The product, according to Pranav, was a mobile autonomous robot. You take the robot around, map the area and once that is done, the robot uses its own sensors to navigate autonomously. The robot’s function was to move material autonomously from one point to another, says Tuhin. It was a generic material movement use case when they built their minimum viable product (MVP). By the third quarter of 2021, they had two customers who said they had a lot of manual movement of material in their factories, which they wanted Accio to automate. They completed five pilot projects by November for the two companies, one in the electronics component industry and the other, a textile and garment manufacturer.
These projects gave them a lot of learnings – that there was an enormous amount of customisation required for each customer and even after doing the customisation, they would be able to sell only a couple of robots. So, says Tuhin, instead of focussing on a generic use case, they decided to double down on a robot for material picking in warehouses. “We wanted to do it only for industries that have small dimension SKUs (stock keeping units) and high margin for vendors,” says Tuhin. Of all the processes in a warehouse, picking constitutes nearly 55 per cent of the total internal cost, he explains. It was a labour-intensive process and one that was a bottleneck for other processes.

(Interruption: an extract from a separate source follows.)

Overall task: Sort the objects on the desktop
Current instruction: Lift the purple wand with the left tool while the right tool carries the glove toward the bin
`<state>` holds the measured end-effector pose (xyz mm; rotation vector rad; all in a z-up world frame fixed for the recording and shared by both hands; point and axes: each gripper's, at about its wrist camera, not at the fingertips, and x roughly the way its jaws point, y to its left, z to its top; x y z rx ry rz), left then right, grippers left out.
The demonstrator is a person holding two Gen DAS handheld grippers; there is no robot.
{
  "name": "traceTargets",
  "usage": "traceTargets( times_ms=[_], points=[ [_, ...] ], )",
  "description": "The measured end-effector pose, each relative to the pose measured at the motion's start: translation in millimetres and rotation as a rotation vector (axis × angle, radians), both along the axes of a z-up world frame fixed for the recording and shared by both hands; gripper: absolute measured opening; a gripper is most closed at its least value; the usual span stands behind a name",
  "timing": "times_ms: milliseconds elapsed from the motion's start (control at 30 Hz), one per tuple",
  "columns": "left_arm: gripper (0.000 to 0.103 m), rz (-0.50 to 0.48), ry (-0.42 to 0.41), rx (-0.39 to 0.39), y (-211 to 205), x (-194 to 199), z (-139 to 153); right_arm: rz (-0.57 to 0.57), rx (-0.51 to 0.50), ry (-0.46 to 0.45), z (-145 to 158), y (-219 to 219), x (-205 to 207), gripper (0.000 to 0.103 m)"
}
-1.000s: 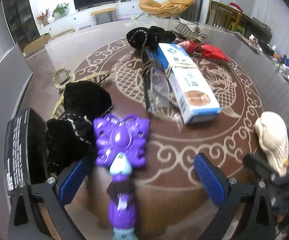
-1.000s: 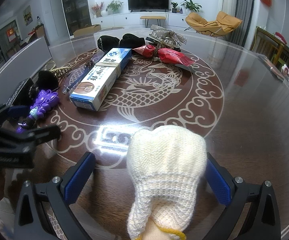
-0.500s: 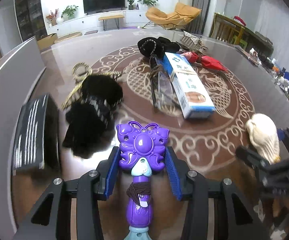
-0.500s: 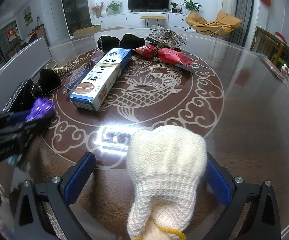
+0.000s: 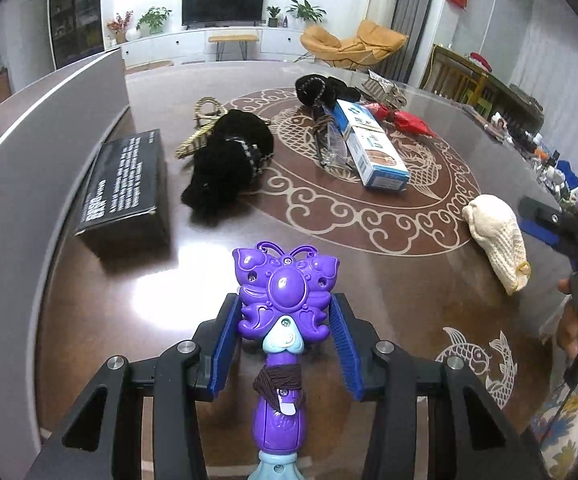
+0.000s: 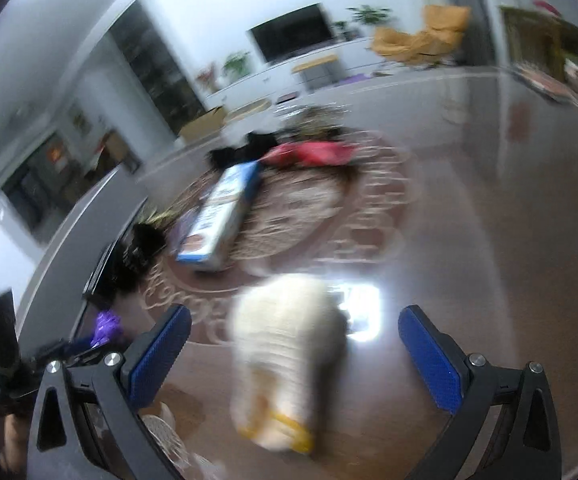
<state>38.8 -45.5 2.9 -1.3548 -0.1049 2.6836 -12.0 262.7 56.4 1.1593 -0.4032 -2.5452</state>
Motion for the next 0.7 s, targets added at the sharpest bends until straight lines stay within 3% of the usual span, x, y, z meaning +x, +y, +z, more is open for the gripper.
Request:
traceTargets(
  times_ms=[133,333,367,433,467,567,700],
  points=[
    [0.045,0.001,0.005,0.03,-2,2,-1,0.004,0.008,-0.047,-6,10,6,0.103],
    [0.045,-0.016,0.021,0.038,3,2,6,0.165,0.238,-0.045,-11,-70,0,0.103],
    [0.045,-0.016,0.025,0.039,3,3,9,0.169,0.287,-0.055,-15,-82,-5,0.098],
    [0.044,-0.011,0.037,0.041,0,5,14,0.156,0.347,-0.044,-16,-91,-8,0.07],
    [0.044,-0.008,0.046,0.047,-3,6,18,0.153,0.37,-0.044,-14,-96,-11,0.048],
    [0.044,-0.002,0.06,0.062,-8,9,25,0.158,0.343,-0.078,-9,-94,-15,0.043],
    [0.043,0.0,0.076,0.078,-11,12,30,0.154,0.307,-0.049,12,-88,-7,0.043]
  ],
)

Once they had decided on what they wanted to do, things started moving quickly. They raised a bridge round and came across a leading 3PL (third-party logistics player) that was willing to let them automate order picking in its warehouses. They had a fully functional MVP and they were going to bag an order from the logistics player. It was also an ideal time for them to approach investors again. Accio’s mobile autonomous robot, says Pranav and Tuhin, will be capable of automating order picking. The company is in the process of deploying six robots and is close to finalising a pre-Series A round. Pranav and Tuhin are confident that the robots developed by them will meet their customers’ expectations. They are also confident that there is a large international market to be tapped.